[Required action]: Copy the following data exactly and drop the pictures.

Source records:
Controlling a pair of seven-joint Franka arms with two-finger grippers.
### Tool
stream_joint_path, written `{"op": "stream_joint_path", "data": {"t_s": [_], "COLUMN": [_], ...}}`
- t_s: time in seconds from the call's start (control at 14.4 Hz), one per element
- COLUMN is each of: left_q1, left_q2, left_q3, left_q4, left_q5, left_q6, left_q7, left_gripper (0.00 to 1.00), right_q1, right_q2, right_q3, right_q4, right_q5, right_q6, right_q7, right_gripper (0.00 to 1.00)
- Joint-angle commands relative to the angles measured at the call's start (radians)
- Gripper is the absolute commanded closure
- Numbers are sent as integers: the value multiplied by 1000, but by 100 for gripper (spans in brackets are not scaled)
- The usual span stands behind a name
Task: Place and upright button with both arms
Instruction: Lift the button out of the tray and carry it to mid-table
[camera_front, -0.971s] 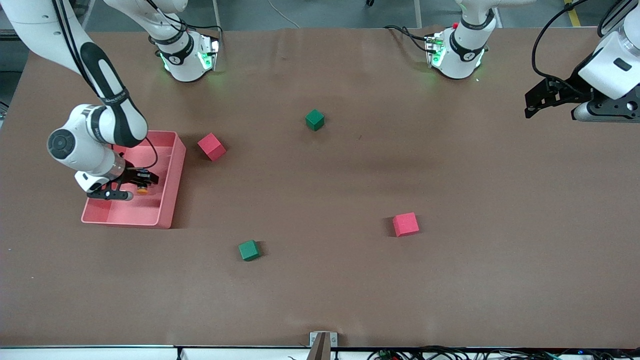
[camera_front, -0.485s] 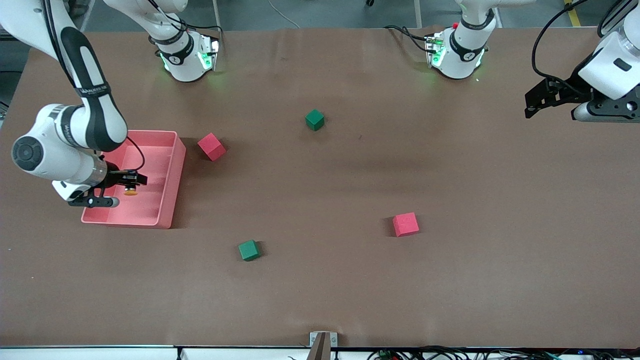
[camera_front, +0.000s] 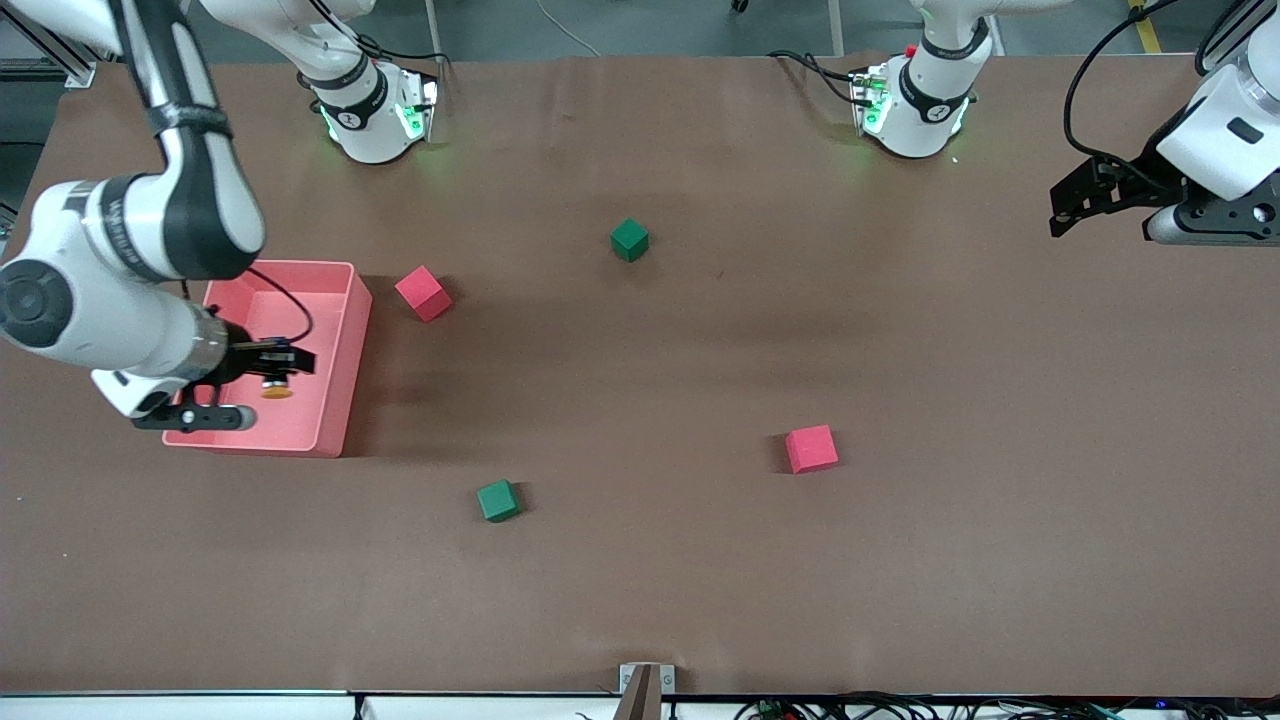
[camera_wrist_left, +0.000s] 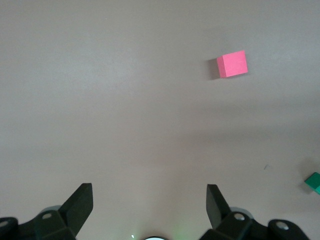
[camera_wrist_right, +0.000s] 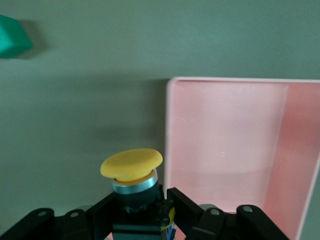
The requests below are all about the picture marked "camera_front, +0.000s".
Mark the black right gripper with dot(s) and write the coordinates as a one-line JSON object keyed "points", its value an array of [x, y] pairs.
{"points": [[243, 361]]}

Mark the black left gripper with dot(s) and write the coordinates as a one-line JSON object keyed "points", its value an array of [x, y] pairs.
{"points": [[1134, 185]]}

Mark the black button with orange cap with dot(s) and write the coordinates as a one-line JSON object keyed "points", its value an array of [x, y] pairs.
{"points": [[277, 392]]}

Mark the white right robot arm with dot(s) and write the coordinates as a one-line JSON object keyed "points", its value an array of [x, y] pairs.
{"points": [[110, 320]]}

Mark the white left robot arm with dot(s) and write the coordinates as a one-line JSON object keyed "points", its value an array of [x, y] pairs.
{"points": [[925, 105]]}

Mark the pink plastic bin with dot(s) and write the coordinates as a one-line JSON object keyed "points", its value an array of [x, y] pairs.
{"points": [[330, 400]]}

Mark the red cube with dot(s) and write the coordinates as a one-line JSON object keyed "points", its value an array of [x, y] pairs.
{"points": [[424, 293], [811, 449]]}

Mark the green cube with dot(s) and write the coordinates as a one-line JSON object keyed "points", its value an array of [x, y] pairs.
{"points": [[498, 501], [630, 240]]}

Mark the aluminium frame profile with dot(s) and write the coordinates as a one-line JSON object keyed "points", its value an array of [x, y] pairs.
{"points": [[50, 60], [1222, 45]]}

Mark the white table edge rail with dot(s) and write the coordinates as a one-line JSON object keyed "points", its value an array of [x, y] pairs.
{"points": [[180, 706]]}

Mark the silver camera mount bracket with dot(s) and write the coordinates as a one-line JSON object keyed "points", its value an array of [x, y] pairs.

[Response to the exercise]:
Controlling a pair of seven-joint Franka arms with two-finger grippers.
### Tool
stream_joint_path, written `{"op": "stream_joint_path", "data": {"t_s": [_], "COLUMN": [_], ...}}`
- t_s: time in seconds from the call's start (control at 14.4 Hz), one per element
- COLUMN is each of: left_q1, left_q2, left_q3, left_q4, left_q5, left_q6, left_q7, left_gripper (0.00 to 1.00), right_q1, right_q2, right_q3, right_q4, right_q5, right_q6, right_q7, right_gripper (0.00 to 1.00)
- Joint-angle commands relative to the angles measured at the call's start (radians)
- Gripper is the absolute commanded closure
- Numbers are sent as integers: the value multiplied by 1000, but by 100 for gripper (spans in brackets are not scaled)
- The usual span stands behind a name
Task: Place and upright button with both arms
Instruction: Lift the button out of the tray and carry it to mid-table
[camera_front, -0.971s] 
[camera_front, -0.485s] 
[camera_front, +0.000s] 
[camera_wrist_left, +0.000s] 
[camera_wrist_right, +0.000s] 
The requests below are all about the picture marked "camera_front, +0.000s".
Mark the black right gripper with dot(s) and write the coordinates as a one-line JSON object keyed "points", its value an array of [x, y] pairs.
{"points": [[243, 361]]}

Mark the black left gripper with dot(s) and write the coordinates as a one-line JSON object keyed "points", its value an array of [x, y] pairs.
{"points": [[1134, 185]]}

Mark the black button with orange cap with dot(s) and write the coordinates as a one-line JSON object keyed "points", its value an array of [x, y] pairs.
{"points": [[277, 392]]}

Mark the white right robot arm with dot(s) and write the coordinates as a one-line JSON object keyed "points", its value an array of [x, y] pairs.
{"points": [[110, 320]]}

Mark the white left robot arm with dot(s) and write the coordinates as a one-line JSON object keyed "points", its value an array of [x, y] pairs.
{"points": [[925, 105]]}

Mark the pink plastic bin with dot(s) and write the coordinates as a one-line JSON object keyed "points", its value an array of [x, y] pairs.
{"points": [[330, 400]]}

Mark the red cube with dot(s) and write the coordinates as a one-line JSON object keyed "points", its value an array of [x, y] pairs.
{"points": [[424, 293], [811, 449]]}

Mark the green cube with dot(s) and write the coordinates as a one-line JSON object keyed "points", its value an array of [x, y] pairs.
{"points": [[498, 501], [630, 240]]}

Mark the aluminium frame profile with dot(s) and write the coordinates as a one-line JSON object keyed "points", its value an array of [x, y] pairs.
{"points": [[50, 60], [1222, 45]]}

Mark the white table edge rail with dot(s) and write the coordinates as a one-line JSON object keyed "points", its value an array of [x, y] pairs.
{"points": [[180, 706]]}

Mark the silver camera mount bracket with dot(s) and write the coordinates as a one-line JSON object keyed "points", its value an array of [x, y] pairs.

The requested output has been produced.